The hope is that Eileen will stay in Europe through a Jan. 14 slalom in Flachau, Austria. Possibly through speed races in late January and early February.
“She gives me strength that I can’t find within myself,” Shiffrin said. “I could really feel that this past weekend [in Lienz]. It’s always been that way.”
Shiffrin won four of her last five starts in the Zagreb slalom, which awards a crystal Snow Queen crown to winners. She made the podium of the last 14 traditional World Cup slaloms, winning all but one of them.
That kind of dominance allowed Shiffrin to train slalom just once or twice in the first four weeks of December yet still prevail in Lienz by .61 of a second.
But it’s Shiffrin’s GS struggles — even if just one day of 17th-place racing after making the previous six podiums — that led her to question if she had peaked at age 24. She listed that one result as one of her most unforgettable moments of 2019, along with winning last season’s slalom world title and giant slalom World Cup title, according to Gazzetta dello Sport.
“Maybe the best version of me is in the past, and that kind of stinks,” said Shiffrin, who at 64 World Cup wins trails just Marcel Hirscher (67), Lindsey Vonn (82) and Ingemar Stenmark (86). “This last week [before Lienz] I’ve been trying to come to terms with that not really being the reality. It’s just not comparable. I’ve said it in interviews, and I have to start believing that.”
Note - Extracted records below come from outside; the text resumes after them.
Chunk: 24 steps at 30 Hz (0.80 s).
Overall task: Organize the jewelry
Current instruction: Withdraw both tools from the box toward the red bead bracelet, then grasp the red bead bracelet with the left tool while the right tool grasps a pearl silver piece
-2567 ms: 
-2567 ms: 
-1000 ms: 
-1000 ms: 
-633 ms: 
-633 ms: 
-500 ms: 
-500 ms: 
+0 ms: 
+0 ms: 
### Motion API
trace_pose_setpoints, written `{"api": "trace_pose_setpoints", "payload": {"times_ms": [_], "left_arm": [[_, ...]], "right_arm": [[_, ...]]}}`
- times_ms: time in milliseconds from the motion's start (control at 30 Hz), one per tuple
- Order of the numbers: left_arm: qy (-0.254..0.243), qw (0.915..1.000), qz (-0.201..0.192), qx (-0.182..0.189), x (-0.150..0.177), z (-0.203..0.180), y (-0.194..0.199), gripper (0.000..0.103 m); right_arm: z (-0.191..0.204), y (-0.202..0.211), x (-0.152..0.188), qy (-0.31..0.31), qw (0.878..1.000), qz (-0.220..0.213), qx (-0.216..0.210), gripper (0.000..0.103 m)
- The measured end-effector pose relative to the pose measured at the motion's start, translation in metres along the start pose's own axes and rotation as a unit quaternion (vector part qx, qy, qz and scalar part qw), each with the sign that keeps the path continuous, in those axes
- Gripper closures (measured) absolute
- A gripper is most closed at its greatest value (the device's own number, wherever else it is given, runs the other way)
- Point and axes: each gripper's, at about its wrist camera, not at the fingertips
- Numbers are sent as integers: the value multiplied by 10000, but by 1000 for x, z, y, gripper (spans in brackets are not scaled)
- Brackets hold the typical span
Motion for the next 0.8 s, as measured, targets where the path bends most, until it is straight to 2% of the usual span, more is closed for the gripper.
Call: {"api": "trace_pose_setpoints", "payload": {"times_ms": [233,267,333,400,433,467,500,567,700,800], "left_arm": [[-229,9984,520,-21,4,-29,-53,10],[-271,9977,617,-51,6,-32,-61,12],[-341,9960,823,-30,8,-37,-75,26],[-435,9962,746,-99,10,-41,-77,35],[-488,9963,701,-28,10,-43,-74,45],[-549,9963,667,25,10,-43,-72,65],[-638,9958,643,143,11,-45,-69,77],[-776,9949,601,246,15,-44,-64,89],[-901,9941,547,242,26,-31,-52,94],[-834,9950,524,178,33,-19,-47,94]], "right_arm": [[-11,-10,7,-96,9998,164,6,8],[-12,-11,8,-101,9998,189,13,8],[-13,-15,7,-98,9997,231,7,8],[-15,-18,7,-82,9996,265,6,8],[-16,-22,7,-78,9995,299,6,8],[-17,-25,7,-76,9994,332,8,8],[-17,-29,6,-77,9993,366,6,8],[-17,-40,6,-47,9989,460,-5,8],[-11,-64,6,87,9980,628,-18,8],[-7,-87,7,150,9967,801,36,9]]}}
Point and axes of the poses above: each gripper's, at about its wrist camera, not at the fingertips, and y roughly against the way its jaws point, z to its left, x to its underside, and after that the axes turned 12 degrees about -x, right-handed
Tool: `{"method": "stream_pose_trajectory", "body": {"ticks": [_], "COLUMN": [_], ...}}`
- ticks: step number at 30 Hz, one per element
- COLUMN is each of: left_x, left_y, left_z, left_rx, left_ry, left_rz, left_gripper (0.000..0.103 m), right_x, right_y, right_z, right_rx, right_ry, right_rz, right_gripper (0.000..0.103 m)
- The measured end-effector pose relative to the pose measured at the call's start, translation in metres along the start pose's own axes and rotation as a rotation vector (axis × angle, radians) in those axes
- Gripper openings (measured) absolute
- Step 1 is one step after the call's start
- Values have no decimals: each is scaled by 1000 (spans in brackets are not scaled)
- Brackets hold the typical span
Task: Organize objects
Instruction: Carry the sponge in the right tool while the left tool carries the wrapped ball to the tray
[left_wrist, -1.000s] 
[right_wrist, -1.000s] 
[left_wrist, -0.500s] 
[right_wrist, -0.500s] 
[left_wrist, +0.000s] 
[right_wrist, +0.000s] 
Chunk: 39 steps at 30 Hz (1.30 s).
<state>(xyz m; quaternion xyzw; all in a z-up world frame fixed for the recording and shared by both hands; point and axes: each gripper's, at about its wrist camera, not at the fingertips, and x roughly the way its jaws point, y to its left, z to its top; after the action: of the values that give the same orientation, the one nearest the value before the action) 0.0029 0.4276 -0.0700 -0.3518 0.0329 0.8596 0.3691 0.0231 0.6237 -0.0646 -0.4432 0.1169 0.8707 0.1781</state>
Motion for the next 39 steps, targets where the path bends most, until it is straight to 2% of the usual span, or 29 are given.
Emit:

Shiffrin could be in for her busiest start to a calendar year yet, hopefully contesting the next speed races in Austria from Jan. 11-12, and noting further speed weekends in Bulgaria (Jan. 25-26) and Russia (Feb. 1-2).
“It sounds really ridiculous even reflecting on it now,” Shiffrin, who appears en route to a fourth straight overall title, said of the Courchevel 17th. “Maybe I just needed to get a grip on reality or gain some perspective, but at the same time this is what I’m doing, and I want to do it as well as I can. It’s a big deal, at least in my own head and what I felt in my heart.”
OlympicTalk is on Apple News. Favorite us!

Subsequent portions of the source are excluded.